Las películas de Olivier Assayas funcionan mejor desde lo granular, desde la sucesión de momentos, desde la inmediatez de esta escena o aquella toma, que desde lo global, desde la visión retrospectiva de su totalidad. Irma Vep (1996) y Demonlover (2002) son obras maestras no por su estructura final, por el edificio terminado en el espejo retrovisor, sino por la experiencia de cada instante, las habitaciones y los pasillos de la trama.
Personal Shopper (2016) es algo así. Kristen Stewart -en un papel que le demanda más que su típica cara de fastidio- es Maureen Cartwright, una médium que busca reconectarse con su hermano, también médium y recientemente fallecido. Pero además es la asistente de una modelo, la encargada de comprarle la ropa y los accesorios para sus fiestas de gala y sus producciones fotográficas. Y como si esto fuera poco, Maureen también es perseguida por un admirador secreto, que le envía crípticos mensajes de texto.
Así, entre una película de terror, un thriller tecnológico y un ensayo sobre la fascinación por la riqueza y la vida de los otros, el film de Assayas avanza hacia un final algo torpe, que pretende sorprendernos con un cliché y que nos obliga a preguntarnos eso que ya estamos acostumbrados a cuestionarnos de todas maneras; es decir, si los vaivenes de la trama son o no son productos de la imaginación febril de la protagonista (No se trata de un spoiler, porque cualquier espectador medianamente atento se adelantará a la epifanía de Maureen).

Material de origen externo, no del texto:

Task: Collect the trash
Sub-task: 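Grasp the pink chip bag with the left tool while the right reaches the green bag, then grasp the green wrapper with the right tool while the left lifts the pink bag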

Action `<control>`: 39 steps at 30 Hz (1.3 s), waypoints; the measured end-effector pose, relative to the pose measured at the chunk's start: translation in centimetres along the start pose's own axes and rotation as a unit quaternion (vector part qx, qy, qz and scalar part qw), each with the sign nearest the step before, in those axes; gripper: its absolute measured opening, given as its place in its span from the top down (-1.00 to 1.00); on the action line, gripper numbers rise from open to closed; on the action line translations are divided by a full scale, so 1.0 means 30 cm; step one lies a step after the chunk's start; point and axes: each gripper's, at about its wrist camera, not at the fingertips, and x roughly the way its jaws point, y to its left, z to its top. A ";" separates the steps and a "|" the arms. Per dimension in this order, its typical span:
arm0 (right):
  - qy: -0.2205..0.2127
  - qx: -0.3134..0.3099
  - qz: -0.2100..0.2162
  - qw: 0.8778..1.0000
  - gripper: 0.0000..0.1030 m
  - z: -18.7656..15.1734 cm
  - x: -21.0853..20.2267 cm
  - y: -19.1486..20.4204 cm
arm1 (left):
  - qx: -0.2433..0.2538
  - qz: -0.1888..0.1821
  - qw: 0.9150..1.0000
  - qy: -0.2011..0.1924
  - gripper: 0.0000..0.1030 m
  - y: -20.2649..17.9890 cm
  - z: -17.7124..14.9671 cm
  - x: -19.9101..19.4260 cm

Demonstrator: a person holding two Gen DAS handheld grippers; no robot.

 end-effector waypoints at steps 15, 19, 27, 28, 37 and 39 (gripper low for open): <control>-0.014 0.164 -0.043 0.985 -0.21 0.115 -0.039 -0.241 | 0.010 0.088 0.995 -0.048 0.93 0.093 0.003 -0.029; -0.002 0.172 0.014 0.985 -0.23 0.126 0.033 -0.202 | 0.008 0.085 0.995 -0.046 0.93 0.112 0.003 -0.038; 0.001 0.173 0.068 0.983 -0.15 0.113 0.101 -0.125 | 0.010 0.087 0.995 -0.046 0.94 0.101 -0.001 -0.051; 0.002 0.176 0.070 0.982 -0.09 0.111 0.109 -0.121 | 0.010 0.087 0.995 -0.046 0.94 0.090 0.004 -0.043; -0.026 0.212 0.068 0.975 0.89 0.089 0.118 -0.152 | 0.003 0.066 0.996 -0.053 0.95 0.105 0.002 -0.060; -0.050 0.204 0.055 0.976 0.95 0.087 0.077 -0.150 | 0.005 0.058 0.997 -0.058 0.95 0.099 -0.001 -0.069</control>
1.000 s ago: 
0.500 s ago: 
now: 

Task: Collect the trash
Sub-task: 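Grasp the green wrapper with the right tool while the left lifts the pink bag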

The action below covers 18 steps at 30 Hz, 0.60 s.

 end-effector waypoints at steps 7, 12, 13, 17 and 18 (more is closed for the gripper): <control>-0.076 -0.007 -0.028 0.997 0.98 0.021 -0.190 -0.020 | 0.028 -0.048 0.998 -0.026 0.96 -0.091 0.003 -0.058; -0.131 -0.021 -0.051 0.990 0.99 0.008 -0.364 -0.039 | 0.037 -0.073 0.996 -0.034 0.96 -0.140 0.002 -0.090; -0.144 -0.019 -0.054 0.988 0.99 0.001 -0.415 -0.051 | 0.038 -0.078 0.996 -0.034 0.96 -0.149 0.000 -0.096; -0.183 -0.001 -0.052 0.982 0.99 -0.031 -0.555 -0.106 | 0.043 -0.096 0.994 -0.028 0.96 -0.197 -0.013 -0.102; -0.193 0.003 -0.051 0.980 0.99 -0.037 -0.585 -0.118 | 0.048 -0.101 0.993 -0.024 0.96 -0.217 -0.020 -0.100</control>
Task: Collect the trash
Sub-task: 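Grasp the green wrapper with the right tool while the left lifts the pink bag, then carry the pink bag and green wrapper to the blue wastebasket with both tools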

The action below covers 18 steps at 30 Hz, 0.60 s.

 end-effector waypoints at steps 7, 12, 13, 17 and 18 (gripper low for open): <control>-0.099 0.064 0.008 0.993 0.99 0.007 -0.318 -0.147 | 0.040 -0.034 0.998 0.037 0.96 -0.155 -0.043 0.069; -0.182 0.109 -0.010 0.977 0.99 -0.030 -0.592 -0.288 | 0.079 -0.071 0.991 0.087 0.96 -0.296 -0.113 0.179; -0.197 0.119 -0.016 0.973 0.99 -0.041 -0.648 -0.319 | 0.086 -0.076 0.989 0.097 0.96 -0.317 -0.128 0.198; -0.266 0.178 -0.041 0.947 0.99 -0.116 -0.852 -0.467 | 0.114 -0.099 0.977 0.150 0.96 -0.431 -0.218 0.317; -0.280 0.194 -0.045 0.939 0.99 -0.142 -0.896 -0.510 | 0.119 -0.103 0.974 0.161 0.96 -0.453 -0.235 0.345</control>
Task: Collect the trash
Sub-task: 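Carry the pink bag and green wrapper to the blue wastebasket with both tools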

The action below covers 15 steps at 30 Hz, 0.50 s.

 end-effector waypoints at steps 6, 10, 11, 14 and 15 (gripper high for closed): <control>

De todos modos, sus itinerarios zigzagueantes por París son inquietantes. Assayas -como alguna vez lo hizo Jacques Rivette en films como Duelle (1976), La Historia de Marie y Julien (Histoire de Marie et Julien, 2003) y la invencible Celine y Julie Van en Barco (Céline et Julie vont en bateau, 1974)- descubre lo sobrenatural como quien no quiere la cosa, como si lo fantástico estuviera a la vuelta de lo cotidiano. Es cierto que Personal Shopper recurre a efectos especiales un poco dudosos, y que sus escenas más terroríficas no logran ni la ironía juguetona de Rivette, ni la mirada expectante de La Bruja (The Witch, 2015) o Te Sigue (It Follows, 2014), ni la locura expresiva de -digamos- algo como Amityville II: La Posesión (Amityville II: The Possession, 1982). Pero no deja de generar una atmósfera intrigante y persistente, a veces (aunque no siempre) con mucha sutileza, a través de pequeños ruidos o movimientos de cámara, como si en cada rincón hubiera un portal hacia lo desconocido.
Lo más valioso de la película, sin embargo, es cómo combina sus eclécticos ingredientes con tanta soltura. Es, realmente, la historia de un viaje: el periplo de Maureen a través de ciudades, trenes, carreteras, departamentos très chic, casonas antiguas y distintos géneros cinematográficos. En una escena, la vemos en lo que podría ser Adoro la Fama (The Bling Ring, 2013), probándose la ropa de su empleadora; y en la próxima, aparece en Rojo Profundo (Profondo rosso, 1975), rastreando espíritus en mansiones abandonadas. Es como si hiciéramos zapping y Kristen Stewart estuviera en todos los canales.
El hilo conductor de estos continentes narrativos es la ausencia, que se multiplica con cada salto genérico. Está la ausencia del hermano de Maureen; la del acosador, que es una presencia sin cuerpo, un sinfín de mensajes de texto, palabras en la pantalla de un smartphone; la de la misma Maureen, que se imagina en el cuerpo de la modelo, lo que implicaría vaciar el propio, como si se tratara también de un vestido intercambiable; la de los fantasmas, que son el recuerdo de un cuerpo perdido. Escrito de esta manera, suena todo muy programático y tedioso. Pero no lo es en la práctica.
Assayas no quiere que nos vayamos de la sala con un mensaje aleccionador sino más bien con una sensación o una intuición, con algo que percibimos -como dijimos anteriormente- en lo granular, en los instantes. Lo que está en juego es la identidad de Maureen, que se descompone ante un sinfín de incógnitas -qué hacer, con quién estar, dónde y para qué vivir- en un contexto de lujos que no le pertenecen, una ciudad en la que es una extranjera y herramientas digitales que ayudan pero no terminan de (o que quizás impidan) estrechar distancias y rellenar huecos emocionales. Y en las contingencias de este trayecto -no tanto en su destino- está lo mejor de la película, en cómo Maureen recorre domicilios, ausencias, vestidos, películas, géneros y su eterna incertidumbre.